====== Entries supplied

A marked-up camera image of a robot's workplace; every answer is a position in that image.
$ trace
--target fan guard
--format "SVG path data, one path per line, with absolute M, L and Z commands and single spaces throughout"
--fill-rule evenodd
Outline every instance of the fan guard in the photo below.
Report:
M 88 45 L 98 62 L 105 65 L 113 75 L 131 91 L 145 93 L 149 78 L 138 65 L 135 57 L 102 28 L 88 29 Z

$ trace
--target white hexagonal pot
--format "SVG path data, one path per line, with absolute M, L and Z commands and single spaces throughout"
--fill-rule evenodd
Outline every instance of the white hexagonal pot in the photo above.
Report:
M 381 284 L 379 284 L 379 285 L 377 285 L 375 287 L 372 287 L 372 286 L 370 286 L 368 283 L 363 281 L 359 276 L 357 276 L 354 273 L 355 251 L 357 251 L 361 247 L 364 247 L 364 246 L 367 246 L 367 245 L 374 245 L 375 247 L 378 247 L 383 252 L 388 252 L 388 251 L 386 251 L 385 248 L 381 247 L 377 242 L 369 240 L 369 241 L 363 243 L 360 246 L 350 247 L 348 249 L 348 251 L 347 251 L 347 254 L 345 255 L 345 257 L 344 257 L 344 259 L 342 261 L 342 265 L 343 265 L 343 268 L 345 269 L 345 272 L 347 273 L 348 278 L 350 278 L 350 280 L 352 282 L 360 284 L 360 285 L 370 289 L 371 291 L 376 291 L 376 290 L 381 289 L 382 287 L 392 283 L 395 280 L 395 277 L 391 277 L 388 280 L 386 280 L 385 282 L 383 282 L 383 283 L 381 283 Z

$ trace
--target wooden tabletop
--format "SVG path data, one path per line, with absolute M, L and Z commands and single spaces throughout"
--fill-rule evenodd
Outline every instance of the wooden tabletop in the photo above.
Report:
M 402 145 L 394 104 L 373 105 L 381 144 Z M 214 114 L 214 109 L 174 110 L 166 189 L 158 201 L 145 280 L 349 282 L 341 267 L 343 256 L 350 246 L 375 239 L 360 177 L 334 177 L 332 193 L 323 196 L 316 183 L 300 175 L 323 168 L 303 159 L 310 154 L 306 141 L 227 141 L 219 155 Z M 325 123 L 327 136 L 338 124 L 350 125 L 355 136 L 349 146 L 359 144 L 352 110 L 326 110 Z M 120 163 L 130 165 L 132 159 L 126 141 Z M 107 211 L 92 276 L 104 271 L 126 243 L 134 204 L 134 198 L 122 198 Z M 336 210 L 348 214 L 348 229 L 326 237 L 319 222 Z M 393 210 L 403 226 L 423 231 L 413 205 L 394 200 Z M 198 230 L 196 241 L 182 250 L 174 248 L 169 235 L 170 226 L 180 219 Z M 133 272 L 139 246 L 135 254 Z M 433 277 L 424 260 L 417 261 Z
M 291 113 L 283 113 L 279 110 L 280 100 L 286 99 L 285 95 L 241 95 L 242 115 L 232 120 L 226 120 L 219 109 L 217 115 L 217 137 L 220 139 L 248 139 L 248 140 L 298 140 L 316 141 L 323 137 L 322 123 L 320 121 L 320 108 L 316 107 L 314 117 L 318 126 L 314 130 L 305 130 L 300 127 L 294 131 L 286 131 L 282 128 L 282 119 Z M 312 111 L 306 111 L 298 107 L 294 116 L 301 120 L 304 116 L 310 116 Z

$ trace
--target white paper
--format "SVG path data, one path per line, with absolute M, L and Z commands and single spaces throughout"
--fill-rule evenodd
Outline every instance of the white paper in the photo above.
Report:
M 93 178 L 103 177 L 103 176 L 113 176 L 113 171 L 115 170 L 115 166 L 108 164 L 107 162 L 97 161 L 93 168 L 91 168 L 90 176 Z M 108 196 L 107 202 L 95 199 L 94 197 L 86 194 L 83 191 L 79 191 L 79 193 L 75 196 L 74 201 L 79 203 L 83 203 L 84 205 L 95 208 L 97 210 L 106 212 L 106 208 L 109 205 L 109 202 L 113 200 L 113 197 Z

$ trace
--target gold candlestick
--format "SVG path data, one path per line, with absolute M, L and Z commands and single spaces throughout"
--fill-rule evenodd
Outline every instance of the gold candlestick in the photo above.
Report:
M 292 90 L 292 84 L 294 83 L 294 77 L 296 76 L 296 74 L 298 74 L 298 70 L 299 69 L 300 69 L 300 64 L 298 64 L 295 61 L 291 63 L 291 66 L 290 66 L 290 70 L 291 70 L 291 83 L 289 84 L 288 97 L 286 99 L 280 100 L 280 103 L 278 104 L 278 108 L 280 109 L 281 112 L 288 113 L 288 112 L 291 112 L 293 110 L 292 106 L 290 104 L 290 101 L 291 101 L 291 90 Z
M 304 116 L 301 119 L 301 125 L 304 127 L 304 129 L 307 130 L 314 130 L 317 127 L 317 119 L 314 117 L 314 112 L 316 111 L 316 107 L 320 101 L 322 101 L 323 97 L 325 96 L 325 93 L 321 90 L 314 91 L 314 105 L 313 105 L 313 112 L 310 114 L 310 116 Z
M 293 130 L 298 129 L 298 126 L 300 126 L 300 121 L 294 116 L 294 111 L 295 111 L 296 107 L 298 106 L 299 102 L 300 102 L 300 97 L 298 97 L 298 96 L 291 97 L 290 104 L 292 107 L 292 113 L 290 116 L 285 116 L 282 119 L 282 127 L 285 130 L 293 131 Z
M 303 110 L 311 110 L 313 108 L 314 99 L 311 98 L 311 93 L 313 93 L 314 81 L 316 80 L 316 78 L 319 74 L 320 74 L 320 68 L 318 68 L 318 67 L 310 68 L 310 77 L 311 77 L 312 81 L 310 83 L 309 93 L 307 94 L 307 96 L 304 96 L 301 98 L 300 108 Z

============

== What to produce ==
Count every line of the data above where "tabletop" appears, and give the total only.

== Answer for this exercise ==
2